# EXERCISE GOAL
All lines holding the word "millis" in the listing below need to be copied.

═══ DATA SUPPLIED

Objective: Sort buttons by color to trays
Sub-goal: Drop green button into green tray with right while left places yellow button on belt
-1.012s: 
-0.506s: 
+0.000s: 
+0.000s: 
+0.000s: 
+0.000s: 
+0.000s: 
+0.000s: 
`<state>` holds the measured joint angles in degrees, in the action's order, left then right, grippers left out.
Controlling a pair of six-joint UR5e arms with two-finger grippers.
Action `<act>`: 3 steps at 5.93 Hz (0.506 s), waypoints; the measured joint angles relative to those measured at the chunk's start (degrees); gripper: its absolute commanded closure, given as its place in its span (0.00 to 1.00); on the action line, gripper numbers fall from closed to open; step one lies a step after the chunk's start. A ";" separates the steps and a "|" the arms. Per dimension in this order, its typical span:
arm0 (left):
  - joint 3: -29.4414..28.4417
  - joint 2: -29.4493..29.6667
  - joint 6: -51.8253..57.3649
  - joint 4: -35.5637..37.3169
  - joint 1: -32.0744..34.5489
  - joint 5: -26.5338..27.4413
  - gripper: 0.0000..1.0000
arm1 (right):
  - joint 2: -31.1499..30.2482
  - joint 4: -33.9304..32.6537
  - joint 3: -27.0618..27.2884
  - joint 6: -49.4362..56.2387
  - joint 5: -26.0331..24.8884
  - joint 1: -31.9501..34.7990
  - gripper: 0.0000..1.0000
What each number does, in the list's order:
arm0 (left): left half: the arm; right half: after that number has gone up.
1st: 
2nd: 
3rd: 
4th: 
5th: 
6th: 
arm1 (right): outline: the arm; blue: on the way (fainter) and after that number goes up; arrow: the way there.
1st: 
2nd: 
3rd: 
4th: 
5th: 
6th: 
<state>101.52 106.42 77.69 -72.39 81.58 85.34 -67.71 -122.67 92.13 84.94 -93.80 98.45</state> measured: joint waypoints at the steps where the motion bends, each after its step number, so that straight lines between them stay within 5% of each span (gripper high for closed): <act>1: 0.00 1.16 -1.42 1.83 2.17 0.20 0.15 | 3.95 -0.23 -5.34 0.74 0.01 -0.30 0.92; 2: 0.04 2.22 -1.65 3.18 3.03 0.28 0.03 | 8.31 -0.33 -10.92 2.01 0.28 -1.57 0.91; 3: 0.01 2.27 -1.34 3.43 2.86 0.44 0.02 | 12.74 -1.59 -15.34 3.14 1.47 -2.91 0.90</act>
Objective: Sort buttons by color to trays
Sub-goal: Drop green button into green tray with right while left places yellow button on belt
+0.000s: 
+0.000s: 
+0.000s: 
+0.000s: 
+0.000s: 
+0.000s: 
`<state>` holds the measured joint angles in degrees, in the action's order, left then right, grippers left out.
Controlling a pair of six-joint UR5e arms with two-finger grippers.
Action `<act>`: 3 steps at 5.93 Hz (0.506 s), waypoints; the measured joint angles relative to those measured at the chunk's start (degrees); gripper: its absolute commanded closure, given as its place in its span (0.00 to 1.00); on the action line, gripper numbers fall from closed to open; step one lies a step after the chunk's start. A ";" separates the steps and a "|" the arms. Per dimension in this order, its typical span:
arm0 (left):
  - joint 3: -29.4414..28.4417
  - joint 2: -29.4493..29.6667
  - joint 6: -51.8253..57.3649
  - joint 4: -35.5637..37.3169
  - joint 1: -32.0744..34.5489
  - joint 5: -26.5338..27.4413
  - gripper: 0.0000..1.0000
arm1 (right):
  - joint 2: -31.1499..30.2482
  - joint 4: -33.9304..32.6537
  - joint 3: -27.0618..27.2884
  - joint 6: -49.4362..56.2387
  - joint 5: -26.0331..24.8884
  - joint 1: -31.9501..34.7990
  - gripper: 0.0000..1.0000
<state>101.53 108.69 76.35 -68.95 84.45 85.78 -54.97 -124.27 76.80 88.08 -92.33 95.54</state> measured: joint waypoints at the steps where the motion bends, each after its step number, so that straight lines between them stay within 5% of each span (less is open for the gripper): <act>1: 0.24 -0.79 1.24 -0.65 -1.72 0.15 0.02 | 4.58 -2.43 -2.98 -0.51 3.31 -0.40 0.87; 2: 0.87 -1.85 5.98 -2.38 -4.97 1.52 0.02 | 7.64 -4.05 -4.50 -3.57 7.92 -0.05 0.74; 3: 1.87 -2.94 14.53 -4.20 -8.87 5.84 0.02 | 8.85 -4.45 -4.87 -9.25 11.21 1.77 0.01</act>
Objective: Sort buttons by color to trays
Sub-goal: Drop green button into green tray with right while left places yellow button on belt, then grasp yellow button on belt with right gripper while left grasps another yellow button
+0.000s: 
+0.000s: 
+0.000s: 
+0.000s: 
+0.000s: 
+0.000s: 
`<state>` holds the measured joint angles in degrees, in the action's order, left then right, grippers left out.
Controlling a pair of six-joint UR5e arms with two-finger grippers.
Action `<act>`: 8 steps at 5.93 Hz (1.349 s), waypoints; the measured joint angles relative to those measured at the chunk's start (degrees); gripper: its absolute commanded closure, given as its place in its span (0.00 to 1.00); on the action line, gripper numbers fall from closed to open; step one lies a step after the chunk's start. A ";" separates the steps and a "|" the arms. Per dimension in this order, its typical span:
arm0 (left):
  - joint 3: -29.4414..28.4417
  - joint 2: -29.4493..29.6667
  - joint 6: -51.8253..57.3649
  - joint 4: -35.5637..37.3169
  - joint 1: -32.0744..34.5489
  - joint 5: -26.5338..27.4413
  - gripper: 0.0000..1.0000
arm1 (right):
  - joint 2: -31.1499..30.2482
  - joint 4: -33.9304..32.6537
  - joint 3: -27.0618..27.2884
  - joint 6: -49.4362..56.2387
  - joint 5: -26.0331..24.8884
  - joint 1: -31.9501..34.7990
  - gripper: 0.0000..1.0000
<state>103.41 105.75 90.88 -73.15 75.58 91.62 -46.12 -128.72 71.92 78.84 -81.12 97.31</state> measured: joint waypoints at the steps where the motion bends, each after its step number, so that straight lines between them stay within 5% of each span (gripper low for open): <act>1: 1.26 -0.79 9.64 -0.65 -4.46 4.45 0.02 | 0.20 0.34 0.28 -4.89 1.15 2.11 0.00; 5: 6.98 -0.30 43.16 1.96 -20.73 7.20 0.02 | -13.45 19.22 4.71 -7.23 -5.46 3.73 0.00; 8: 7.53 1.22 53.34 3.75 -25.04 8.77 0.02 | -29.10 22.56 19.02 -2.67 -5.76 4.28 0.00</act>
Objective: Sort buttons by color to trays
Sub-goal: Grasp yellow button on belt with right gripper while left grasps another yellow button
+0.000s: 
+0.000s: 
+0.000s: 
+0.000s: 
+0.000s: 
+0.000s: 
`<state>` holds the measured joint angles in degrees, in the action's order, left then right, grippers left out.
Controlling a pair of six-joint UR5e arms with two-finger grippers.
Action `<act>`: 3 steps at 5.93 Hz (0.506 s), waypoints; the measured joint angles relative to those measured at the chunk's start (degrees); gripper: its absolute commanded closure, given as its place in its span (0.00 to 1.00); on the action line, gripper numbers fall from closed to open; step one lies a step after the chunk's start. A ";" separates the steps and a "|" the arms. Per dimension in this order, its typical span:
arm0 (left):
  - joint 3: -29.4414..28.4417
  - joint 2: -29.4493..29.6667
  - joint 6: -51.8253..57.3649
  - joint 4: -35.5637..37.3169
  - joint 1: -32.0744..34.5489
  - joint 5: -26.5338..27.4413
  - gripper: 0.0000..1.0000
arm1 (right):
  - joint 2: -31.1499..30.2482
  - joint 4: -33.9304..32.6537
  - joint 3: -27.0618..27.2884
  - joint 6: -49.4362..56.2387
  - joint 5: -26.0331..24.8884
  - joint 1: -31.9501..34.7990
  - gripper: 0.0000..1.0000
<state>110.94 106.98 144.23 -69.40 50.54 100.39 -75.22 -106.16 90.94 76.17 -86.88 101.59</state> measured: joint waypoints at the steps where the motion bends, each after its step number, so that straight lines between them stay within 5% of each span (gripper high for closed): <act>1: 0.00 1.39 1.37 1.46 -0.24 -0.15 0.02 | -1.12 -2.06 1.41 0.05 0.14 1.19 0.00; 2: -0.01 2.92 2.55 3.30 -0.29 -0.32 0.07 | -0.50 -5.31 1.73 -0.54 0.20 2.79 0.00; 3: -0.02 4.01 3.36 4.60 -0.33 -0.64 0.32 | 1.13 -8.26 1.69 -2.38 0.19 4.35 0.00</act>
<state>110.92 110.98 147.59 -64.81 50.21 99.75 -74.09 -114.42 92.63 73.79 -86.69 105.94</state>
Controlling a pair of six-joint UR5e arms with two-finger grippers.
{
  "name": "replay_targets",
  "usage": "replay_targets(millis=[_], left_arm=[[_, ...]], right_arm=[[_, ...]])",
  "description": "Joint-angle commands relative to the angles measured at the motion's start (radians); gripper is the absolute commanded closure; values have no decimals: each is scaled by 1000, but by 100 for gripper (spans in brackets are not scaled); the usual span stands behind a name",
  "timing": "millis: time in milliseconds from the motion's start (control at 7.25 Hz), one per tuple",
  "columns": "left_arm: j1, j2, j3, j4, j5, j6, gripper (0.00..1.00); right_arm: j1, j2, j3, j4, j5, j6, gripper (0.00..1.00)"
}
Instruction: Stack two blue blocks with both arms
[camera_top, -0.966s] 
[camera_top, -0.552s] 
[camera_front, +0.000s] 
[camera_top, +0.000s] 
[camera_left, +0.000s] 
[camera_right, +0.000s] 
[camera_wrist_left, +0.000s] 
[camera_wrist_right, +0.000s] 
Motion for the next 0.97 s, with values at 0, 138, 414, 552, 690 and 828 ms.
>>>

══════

# SOLVED EXERCISE
  "usage": "replay_targets(millis=[_], left_arm=[[_, ...]], right_arm=[[_, ...]])",
  "timing": "millis: time in milliseconds from the motion's start (control at 7.25 Hz), one per tuple",

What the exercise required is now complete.